* **WHAT YOU SHOULD DO**
The answer must consist of each line below that contains the string "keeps".

* **DATA SECTION**
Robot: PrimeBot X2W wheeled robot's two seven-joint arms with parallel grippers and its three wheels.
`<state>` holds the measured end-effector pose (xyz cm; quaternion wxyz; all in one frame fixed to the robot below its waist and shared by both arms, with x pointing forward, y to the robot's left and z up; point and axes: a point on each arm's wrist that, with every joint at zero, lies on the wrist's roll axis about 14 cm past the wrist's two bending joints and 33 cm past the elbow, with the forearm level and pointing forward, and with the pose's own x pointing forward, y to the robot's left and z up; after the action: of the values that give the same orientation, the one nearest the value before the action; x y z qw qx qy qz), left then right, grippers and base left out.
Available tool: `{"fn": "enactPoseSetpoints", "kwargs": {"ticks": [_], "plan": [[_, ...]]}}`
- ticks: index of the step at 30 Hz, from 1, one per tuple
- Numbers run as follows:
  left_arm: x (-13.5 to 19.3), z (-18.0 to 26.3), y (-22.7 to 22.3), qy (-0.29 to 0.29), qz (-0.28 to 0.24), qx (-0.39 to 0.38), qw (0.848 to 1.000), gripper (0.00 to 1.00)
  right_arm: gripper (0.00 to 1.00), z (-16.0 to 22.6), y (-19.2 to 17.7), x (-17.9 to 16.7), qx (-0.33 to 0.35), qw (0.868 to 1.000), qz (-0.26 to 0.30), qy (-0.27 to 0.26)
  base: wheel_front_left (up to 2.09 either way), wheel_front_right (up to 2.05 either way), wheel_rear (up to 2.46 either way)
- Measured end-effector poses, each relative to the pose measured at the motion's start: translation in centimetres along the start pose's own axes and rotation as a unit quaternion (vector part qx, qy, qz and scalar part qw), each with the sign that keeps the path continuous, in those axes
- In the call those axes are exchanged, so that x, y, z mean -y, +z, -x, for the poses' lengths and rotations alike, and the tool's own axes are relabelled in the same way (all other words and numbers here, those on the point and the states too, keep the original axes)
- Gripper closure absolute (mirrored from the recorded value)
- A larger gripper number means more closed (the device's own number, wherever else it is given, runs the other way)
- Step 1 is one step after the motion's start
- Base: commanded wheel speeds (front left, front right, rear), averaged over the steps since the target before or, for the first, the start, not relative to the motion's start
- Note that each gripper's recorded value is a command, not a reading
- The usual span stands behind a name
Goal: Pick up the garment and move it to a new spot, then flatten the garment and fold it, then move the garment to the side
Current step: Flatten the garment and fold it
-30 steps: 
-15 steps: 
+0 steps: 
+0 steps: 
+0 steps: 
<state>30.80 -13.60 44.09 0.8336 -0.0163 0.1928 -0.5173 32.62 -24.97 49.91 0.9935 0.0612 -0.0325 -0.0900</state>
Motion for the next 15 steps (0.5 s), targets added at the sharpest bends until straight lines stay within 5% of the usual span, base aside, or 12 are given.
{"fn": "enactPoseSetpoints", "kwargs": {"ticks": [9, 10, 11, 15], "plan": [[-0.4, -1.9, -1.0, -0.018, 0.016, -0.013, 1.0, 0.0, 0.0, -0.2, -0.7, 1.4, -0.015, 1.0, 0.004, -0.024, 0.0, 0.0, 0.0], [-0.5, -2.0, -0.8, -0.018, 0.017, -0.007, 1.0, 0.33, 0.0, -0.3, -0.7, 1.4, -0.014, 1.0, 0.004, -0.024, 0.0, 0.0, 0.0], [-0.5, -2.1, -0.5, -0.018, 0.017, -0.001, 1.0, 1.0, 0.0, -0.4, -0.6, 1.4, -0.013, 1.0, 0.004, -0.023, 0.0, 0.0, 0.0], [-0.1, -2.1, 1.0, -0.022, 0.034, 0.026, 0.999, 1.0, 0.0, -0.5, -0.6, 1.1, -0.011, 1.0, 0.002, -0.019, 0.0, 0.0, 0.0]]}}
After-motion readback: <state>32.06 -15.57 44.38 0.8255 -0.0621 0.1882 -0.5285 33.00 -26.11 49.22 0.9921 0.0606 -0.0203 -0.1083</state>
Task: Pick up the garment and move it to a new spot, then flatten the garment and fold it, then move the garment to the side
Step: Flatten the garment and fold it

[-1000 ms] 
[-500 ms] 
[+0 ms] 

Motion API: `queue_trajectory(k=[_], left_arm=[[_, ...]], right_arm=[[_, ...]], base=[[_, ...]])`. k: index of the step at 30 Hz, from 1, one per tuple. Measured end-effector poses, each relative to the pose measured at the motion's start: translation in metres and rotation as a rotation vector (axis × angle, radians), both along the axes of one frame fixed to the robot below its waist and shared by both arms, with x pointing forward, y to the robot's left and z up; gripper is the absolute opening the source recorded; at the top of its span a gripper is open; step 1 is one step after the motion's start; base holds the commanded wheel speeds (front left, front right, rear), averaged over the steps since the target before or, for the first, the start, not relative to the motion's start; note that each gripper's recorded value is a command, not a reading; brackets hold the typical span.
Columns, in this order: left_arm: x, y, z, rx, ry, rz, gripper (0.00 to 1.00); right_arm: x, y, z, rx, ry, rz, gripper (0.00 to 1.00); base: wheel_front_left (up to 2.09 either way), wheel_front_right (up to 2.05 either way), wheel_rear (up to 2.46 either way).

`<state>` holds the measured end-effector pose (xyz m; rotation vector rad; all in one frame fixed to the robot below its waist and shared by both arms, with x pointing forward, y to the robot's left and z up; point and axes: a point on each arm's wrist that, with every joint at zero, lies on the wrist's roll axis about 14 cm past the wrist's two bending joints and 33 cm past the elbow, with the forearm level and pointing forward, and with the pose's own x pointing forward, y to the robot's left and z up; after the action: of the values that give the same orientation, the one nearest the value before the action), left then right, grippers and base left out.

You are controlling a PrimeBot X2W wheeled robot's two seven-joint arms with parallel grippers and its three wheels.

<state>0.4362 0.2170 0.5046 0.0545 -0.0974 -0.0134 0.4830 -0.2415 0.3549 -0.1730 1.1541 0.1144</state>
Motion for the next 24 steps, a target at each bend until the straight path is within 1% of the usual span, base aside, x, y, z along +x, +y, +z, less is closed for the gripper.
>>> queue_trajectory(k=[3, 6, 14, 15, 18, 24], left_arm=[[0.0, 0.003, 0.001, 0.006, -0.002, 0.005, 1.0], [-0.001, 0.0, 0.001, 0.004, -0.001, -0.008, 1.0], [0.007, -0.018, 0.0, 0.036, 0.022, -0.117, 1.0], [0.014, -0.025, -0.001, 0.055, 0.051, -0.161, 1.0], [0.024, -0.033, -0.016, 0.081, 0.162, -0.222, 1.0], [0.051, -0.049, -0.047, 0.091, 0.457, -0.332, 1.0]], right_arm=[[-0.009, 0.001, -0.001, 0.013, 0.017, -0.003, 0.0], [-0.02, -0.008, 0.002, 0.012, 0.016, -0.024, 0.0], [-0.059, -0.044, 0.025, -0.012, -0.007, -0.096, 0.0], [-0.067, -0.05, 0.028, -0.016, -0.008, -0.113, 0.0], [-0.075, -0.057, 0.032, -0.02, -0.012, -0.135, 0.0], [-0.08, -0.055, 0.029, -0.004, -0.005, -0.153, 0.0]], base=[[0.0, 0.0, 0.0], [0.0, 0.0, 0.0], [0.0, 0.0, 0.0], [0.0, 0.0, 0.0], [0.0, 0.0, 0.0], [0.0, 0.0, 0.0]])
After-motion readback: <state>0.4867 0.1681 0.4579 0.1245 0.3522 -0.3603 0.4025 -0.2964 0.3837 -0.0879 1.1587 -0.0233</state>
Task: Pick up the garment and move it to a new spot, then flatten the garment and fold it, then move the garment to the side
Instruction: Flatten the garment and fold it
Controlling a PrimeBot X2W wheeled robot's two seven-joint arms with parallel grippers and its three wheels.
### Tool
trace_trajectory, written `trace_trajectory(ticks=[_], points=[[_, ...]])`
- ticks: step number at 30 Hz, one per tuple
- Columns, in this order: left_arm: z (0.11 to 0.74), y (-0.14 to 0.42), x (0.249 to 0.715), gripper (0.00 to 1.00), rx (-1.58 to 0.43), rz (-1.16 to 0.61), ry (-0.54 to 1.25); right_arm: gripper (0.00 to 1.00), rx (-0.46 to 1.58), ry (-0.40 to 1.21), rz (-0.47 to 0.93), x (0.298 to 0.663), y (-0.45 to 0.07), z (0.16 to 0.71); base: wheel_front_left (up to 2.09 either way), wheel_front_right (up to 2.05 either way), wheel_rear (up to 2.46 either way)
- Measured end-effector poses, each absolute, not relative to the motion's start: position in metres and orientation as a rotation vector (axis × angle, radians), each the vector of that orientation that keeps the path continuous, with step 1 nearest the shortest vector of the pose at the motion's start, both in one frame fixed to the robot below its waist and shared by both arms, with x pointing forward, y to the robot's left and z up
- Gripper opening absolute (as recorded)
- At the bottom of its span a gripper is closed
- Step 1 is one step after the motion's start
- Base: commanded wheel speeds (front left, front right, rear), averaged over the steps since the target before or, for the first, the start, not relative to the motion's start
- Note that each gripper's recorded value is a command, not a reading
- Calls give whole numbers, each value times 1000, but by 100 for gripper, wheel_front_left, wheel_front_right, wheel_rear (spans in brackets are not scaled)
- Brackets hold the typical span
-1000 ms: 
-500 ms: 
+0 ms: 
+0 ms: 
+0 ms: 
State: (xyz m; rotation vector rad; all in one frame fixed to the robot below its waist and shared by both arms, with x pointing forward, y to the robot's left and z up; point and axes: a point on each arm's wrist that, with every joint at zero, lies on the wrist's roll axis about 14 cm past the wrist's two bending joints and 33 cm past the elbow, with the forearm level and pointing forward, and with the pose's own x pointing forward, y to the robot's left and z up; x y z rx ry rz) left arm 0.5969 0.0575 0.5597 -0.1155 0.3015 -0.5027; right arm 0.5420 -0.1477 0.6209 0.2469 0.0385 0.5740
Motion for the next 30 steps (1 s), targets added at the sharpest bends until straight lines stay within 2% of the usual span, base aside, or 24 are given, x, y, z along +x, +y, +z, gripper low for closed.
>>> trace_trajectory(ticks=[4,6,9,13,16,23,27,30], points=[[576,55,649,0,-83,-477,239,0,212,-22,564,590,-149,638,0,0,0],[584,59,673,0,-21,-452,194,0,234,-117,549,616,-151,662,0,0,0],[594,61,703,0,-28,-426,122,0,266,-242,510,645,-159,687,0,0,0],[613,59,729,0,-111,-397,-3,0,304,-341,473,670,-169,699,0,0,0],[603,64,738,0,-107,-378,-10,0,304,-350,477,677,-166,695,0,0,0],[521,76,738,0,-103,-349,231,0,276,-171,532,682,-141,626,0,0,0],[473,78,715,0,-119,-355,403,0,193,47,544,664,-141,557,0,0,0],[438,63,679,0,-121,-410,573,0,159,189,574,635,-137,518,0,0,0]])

* **SOLUTION FOR THIS TASK**
- Measured end-effector poses, each relative to the pose measured at the motion's start: translation in centimetres along the start pose's own axes and rotation as a unit quaternion (vector part qx, qy, qz and scalar part qw), each with the sign that keeps the path continuous, in those axes
- Measured end-effector poses, each absolute, not relative to the motion's start: position in metres and orientation as a rotation vector (axis × angle, radians), each the vector of that orientation that keeps the path continuous, with step 1 nearest the shortest vector of the pose at the motion's start, both in one frame fixed to the robot below its waist and shared by both arms, with x pointing forward, y to the robot's left and z up

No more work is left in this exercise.